▶ Information provided:
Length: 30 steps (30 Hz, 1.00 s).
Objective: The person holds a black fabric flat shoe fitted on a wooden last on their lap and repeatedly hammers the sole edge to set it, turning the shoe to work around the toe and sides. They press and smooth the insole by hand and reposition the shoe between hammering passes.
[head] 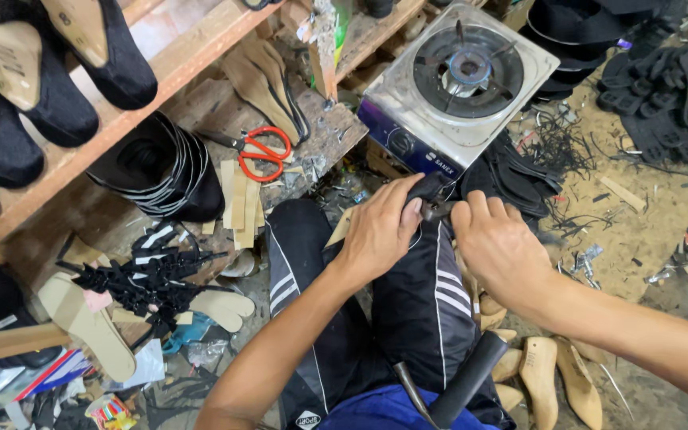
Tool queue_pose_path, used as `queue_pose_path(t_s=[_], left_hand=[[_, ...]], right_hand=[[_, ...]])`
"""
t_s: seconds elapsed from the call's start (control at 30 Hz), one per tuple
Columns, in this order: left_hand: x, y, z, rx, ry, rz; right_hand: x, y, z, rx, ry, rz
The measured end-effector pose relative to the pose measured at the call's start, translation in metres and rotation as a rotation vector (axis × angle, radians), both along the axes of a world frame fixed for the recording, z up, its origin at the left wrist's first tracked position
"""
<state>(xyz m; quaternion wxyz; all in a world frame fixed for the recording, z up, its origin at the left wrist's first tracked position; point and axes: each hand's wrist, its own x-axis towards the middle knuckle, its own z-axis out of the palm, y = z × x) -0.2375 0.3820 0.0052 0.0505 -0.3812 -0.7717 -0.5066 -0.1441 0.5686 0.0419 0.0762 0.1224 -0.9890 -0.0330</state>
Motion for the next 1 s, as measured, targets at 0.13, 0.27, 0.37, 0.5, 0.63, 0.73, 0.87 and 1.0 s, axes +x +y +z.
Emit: queue_pose_path(t_s=[0.13,0.27,0.37,0.5,0.63,0.73,0.87,1.0], left_hand=[[0.007,-0.001,0.006,-0.012,-0.004,0.036],[-0.003,-0.011,0.011,-0.031,-0.122,-0.046],[-0.003,-0.009,0.015,-0.051,-0.083,-0.056],[0.004,-0.005,0.016,-0.104,-0.064,0.021],[-0.006,-0.012,0.011,-0.036,-0.113,-0.058],[-0.014,-0.012,0.009,-0.020,-0.123,-0.103],[-0.008,-0.005,0.012,-0.126,-0.130,-0.070],[-0.006,-0.003,0.016,-0.099,-0.110,-0.054]], right_hand=[[0.002,-0.001,0.002,-0.230,-0.106,-0.067],[0.001,-0.017,-0.005,-0.044,0.086,0.020],[0.003,-0.015,0.000,0.096,0.099,0.027],[0.004,-0.003,0.010,-0.196,-0.019,0.004],[0.003,-0.019,-0.003,-0.266,0.143,0.027],[0.004,-0.025,-0.009,-0.065,0.092,-0.026],[0.000,-0.005,0.007,-0.113,-0.035,0.002],[-0.004,0.003,0.012,-0.524,-0.210,-0.068]])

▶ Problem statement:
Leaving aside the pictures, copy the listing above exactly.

▶ Exercise response:
Length: 30 steps (30 Hz, 1.00 s).
Objective: The person holds a black fabric flat shoe fitted on a wooden last on their lap and repeatedly hammers the sole edge to set it, turning the shoe to work around the toe and sides. They press and smooth the insole by hand and reposition the shoe between hammering passes.
[head] 
Tool queue_pose_path, used as `queue_pose_path(t_s=[_], left_hand=[[_, ...]], right_hand=[[_, ...]])`
"""
t_s: seconds elapsed from the call's start (control at 30 Hz), one per tuple
Columns, in this order: left_hand: x, y, z, rx, ry, rz; right_hand: x, y, z, rx, ry, rz
The measured end-effector pose relative to the pose measured at the call's start, translation in metres and rotation as a rotation vector (axis × angle, radians), both along the axes of a world frame fixed for the recording, z up, its origin at the left wrist's first tracked position
"""
<state>(xyz m; quaternion wxyz; all in a world frame fixed for the recording, z up, its origin at the left wrist's first tracked position; point and axes: each hand's wrist, its own x-axis towards the middle knuckle, its own z-axis out of the palm, y = z × x) -0.2375 0.3820 0.0052 0.0505 -0.3812 -0.7717 -0.5066 -0.1441 0.5686 0.0419 0.0762 0.1224 -0.9890 -0.0330</state>
Motion for the next 1 s, as measured, targets at 0.13, 0.27, 0.37, 0.5, 0.63, 0.73, 0.87 and 1.0 s, axes +x +y +z.
Emit: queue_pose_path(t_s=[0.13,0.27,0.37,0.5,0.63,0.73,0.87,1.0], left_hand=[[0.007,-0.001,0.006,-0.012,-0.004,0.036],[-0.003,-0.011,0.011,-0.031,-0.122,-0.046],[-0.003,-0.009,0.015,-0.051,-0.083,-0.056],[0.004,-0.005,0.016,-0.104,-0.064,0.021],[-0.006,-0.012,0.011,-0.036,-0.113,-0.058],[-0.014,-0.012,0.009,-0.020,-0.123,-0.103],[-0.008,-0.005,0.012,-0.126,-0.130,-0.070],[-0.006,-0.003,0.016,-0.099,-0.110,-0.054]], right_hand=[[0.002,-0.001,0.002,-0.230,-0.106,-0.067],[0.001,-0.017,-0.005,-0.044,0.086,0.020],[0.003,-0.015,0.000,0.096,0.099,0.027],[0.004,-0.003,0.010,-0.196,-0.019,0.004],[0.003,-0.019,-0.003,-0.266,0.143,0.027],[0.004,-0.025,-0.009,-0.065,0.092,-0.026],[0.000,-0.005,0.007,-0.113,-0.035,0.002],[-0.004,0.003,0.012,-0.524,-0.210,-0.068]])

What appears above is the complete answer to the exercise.